すべての人間の可能性を信じて、彼らが坂の上の雲に向かって歩んでいく勇気を持たせるのが教育者の正しいあり方だと私は思っている。偏差値のように人間を格付けしたり、大学を格付けするのは教育者としてやるべきことではない。「君はG大学、あなたはL大学」などと上から目線で格付けするのは、教育者にはあるまじき態度だろう。

一時の入学試験の結果で、人生が決まるわけではない。子供の頃は優秀でも、その後に芽が出なかったり、落ちこぼれだった人が社会に出てから飛躍するケースはいくらでもある。人生のチャンスは、命尽きるまでに何十回、何百回とあるのだ。チャンスをつかんで自力で駆け上がろうとする人たちを鼓舞して、国民に希望を持たせることこそ国の大事な仕事であって、そうやってチャレンジャーを数多く輩出することが日本の産業競争力につながるのである。

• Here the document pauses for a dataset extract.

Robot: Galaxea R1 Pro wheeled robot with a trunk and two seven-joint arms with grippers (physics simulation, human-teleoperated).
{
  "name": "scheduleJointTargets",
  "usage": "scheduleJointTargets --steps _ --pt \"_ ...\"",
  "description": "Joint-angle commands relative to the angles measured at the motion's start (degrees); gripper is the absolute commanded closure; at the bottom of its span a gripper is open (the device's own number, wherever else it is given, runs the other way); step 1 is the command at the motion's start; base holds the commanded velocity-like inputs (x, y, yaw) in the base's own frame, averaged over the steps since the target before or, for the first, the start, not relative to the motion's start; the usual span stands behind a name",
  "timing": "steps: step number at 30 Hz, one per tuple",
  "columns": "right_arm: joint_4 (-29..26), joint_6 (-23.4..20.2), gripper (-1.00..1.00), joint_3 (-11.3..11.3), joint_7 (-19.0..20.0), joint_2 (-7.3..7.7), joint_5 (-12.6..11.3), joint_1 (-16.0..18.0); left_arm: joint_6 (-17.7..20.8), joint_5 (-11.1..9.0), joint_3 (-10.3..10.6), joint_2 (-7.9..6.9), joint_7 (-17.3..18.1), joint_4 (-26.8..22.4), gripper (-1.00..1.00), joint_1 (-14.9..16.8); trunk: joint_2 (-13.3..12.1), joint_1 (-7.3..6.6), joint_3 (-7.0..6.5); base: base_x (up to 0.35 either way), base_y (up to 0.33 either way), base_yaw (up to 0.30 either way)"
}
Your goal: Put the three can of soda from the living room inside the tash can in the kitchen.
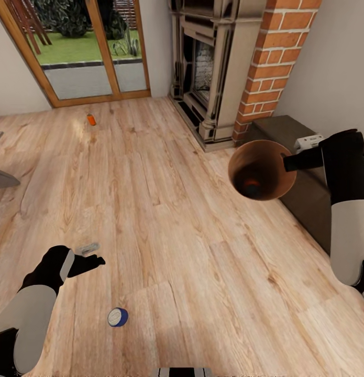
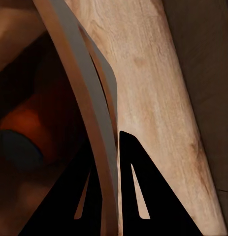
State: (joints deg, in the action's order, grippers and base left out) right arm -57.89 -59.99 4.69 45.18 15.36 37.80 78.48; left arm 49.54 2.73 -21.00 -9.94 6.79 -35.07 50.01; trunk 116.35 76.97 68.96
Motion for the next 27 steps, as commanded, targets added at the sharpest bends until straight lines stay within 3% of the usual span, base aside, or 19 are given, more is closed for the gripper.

日本経済が戦後復興、高度成長を経て絶頂期を迎える頃までは、チャレンジャーが次から次へと登場した。戦後第1世代の松下幸之助さんや本田宗一郎さん、第2世代でいえば盛田昭夫さんと井深大さんのコンビに川上源一さん(ヤマハ)、井植歳男さん(三洋電機)、早川徳次さん(シャープ)、立石一真さん(オムロン)と名前を挙げればきりがない。

上記のうち、大学に行ったのは盛田さんと井深さんだけ。川上さんが卒業した高千穂高等商業は後の高千穂大学。立石さんが出た熊本大学工学部も当時は熊本高等工業高校、要するに高専だった。